Affiliations: Research into Artifacts, Center for Engineering (RACE), The University of Tokyo, 5-1-5 Kashiwanoha, Kashiwa, Chiba 277-8568, Japan | Services and Solution Development Department, NTT DoCoMo, Inc., NTT DoCoMo R&D Center 3-5 Hikari-no-oka, Yokosuka, Kanagawa 239-8536, Japan
Abstract: A topic model capable of assigning word pairs to associated topics is developed to explore people's activities. Considering that the form of word pairs led by verbs is a more effective way to express people's activities than separate words, we incorporate the word-connection model into the smoothed Latent Dirichlet Allocation (LDA) to ensure that the words are well paired and assigned to the associated topics. To quantitatively and qualitatively evaluate the proposed model, two datasets were built using Twitter posts as data sources: the wish-related and the geographical information-related datasets.
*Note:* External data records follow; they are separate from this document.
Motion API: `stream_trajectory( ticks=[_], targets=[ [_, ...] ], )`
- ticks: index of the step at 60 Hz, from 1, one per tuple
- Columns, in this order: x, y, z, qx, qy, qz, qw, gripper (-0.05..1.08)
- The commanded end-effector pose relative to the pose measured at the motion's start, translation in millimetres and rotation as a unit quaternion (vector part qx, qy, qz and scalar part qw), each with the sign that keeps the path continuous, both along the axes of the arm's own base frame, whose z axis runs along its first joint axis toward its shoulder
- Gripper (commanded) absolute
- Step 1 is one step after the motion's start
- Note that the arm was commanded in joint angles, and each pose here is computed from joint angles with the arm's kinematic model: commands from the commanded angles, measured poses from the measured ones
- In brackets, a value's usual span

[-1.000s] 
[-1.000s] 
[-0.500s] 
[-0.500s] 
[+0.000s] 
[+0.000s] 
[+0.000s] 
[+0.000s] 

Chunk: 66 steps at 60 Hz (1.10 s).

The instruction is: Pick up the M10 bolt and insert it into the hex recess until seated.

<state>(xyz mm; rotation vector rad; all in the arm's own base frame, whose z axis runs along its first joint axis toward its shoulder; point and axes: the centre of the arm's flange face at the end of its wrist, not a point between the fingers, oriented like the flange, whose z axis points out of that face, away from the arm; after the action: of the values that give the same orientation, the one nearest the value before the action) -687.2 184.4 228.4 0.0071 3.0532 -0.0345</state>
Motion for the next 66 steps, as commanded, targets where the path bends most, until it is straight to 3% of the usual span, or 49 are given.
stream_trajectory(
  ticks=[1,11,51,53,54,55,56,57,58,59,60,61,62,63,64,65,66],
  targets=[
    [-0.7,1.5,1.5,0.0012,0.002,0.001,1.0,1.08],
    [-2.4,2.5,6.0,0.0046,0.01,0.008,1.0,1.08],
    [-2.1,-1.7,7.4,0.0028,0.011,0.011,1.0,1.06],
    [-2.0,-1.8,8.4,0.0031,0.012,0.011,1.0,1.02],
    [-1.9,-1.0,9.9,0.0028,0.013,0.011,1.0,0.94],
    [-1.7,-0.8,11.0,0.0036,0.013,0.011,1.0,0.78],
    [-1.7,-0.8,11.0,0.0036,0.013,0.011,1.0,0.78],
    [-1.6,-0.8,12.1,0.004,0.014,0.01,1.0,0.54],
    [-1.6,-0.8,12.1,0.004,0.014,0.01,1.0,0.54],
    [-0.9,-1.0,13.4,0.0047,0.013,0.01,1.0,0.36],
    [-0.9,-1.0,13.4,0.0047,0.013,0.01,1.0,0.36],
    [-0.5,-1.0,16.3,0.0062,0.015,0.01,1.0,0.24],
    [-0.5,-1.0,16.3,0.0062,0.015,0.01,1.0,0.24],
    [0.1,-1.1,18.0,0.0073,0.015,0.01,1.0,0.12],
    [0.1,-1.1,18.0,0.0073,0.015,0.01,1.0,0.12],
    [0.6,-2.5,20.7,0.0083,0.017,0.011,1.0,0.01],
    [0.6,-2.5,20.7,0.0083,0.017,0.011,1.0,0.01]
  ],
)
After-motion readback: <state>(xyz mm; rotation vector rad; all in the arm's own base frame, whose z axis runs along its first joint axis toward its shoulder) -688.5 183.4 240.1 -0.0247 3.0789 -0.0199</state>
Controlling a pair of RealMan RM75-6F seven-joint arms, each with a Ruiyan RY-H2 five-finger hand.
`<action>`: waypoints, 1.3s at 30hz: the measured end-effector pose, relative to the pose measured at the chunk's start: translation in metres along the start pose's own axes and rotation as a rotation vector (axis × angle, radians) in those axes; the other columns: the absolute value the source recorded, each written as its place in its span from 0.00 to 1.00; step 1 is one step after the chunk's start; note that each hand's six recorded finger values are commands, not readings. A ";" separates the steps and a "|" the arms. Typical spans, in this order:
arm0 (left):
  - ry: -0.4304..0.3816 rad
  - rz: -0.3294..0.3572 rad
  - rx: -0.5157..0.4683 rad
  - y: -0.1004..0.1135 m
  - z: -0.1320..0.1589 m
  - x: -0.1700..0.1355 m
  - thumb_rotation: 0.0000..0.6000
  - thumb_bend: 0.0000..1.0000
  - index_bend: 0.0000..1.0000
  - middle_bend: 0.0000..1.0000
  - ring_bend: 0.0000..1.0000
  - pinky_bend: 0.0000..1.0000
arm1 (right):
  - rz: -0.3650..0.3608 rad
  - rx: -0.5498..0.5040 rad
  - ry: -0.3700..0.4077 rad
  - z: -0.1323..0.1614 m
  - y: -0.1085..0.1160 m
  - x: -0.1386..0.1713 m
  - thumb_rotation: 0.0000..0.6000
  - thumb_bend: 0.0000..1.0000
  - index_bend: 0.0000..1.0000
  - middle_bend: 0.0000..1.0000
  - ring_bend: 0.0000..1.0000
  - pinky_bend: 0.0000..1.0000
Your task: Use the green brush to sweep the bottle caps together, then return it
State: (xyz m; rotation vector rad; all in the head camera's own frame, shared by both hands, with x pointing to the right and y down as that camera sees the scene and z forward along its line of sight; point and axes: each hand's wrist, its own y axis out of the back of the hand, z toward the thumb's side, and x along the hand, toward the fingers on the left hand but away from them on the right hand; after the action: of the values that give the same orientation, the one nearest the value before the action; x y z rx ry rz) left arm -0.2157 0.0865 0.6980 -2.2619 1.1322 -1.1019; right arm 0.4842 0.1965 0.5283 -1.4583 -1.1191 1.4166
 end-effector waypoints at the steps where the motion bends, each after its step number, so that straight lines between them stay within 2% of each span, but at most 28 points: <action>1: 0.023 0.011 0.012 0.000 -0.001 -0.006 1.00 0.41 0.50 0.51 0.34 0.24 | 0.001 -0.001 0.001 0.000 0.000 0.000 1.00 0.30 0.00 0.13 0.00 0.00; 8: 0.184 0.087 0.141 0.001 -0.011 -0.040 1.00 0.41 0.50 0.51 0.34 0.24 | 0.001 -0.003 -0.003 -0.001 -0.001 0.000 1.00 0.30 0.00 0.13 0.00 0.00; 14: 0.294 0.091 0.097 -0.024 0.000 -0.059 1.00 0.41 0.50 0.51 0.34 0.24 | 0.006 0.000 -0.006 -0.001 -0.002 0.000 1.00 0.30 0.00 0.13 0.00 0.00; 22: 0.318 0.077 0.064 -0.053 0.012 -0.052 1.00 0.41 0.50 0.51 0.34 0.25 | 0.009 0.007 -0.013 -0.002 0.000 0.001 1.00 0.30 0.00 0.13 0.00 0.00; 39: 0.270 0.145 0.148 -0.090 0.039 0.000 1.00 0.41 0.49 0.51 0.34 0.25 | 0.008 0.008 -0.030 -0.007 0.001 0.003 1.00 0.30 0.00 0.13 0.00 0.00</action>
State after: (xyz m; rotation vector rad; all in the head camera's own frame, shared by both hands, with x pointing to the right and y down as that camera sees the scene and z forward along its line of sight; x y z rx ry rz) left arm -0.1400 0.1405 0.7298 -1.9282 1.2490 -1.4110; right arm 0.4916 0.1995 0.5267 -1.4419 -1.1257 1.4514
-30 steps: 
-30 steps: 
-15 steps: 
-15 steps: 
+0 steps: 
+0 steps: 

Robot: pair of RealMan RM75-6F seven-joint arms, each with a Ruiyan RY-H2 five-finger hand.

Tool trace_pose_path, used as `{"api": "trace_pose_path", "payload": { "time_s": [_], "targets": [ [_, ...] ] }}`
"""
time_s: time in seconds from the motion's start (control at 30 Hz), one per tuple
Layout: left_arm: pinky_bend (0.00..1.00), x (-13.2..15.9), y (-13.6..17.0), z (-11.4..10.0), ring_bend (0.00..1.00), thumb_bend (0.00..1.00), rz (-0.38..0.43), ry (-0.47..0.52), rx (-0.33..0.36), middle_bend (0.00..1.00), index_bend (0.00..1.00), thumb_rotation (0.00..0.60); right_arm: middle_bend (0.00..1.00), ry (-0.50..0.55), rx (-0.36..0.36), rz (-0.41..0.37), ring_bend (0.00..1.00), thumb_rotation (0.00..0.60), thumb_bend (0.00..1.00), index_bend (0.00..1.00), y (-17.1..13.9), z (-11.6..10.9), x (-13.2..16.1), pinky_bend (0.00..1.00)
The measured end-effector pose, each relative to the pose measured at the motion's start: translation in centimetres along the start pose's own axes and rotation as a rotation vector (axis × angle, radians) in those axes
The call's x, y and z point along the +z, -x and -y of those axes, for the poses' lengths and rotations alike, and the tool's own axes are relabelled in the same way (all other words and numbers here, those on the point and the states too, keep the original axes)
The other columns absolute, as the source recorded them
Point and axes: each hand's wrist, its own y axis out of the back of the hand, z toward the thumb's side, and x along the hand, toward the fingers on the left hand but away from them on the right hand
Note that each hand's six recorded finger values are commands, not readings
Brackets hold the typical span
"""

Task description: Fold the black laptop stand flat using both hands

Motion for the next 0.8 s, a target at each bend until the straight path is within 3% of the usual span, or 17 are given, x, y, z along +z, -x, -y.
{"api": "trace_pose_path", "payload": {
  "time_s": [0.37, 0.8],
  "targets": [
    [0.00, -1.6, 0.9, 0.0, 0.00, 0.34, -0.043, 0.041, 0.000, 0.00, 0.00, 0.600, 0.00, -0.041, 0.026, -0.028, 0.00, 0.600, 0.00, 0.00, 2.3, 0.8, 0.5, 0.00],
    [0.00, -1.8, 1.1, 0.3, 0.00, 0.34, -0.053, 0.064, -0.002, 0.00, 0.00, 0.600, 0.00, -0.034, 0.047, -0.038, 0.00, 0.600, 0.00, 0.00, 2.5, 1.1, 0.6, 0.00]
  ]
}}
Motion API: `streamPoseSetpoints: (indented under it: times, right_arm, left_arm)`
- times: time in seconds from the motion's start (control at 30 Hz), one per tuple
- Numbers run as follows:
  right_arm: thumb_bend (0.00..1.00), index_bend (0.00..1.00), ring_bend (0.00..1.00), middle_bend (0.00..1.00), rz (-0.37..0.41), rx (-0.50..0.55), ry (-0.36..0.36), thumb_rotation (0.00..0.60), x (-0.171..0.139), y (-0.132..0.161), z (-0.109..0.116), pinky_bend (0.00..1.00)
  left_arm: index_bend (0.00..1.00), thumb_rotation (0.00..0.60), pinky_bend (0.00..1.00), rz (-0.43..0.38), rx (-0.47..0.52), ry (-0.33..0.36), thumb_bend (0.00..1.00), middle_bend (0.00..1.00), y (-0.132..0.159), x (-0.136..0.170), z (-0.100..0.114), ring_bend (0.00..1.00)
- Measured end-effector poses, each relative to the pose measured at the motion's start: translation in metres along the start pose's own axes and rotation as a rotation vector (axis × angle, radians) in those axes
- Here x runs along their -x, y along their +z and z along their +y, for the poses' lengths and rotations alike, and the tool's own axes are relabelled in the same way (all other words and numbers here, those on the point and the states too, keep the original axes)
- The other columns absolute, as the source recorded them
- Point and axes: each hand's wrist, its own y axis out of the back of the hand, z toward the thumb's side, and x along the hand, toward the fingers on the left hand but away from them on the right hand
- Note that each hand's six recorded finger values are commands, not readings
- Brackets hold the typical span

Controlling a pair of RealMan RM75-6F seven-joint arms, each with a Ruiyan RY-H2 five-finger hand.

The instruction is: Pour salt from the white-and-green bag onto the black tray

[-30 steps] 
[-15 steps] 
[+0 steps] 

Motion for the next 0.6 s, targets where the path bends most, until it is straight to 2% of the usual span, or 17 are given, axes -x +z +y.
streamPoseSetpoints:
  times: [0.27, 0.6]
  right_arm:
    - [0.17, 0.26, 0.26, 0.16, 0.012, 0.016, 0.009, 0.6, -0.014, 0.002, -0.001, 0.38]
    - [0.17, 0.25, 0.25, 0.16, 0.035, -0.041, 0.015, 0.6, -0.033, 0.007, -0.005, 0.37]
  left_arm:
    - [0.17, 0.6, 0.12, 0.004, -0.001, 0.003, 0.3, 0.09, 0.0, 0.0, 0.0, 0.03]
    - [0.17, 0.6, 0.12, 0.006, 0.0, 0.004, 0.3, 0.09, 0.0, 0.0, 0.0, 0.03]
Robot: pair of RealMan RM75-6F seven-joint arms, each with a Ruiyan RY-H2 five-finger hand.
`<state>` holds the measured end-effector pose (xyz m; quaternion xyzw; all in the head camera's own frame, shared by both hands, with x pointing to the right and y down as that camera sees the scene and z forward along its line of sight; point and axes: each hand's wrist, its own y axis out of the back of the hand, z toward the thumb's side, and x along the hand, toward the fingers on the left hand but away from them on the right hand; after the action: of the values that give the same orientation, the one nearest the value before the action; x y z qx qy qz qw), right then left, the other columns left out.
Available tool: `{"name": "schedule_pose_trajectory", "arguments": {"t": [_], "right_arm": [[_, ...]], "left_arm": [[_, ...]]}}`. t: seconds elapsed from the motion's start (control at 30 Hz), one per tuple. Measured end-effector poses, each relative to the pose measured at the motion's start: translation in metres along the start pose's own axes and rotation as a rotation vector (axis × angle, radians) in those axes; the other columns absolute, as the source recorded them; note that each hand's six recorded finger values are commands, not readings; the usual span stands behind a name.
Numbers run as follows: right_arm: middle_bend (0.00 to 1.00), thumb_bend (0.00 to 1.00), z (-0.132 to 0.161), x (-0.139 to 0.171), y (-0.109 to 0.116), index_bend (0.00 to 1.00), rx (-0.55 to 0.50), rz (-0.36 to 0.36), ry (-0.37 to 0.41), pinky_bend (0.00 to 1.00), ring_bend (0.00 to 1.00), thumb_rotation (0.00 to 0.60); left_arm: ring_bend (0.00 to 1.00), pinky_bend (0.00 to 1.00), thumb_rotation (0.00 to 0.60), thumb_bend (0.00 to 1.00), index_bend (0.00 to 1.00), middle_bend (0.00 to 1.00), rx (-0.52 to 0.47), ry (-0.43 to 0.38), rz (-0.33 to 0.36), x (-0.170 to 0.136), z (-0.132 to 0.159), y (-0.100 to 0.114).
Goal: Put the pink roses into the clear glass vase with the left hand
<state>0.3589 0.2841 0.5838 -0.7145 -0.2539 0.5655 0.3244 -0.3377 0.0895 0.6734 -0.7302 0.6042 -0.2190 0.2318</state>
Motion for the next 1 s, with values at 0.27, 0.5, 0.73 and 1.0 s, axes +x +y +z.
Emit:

The experiment results using the wish-related dataset indicate that the relatedness of words plays a key role in forming reasonable pairs, and the proposed model, word-pair generative Latent Dirichlet Allocation (wpLDA), performs well in clustering. Results obtained using the geographical information-related dataset demonstrate that the proposed model works well for discovering people's activities, in which the activities are understandably represented with an intuitive character.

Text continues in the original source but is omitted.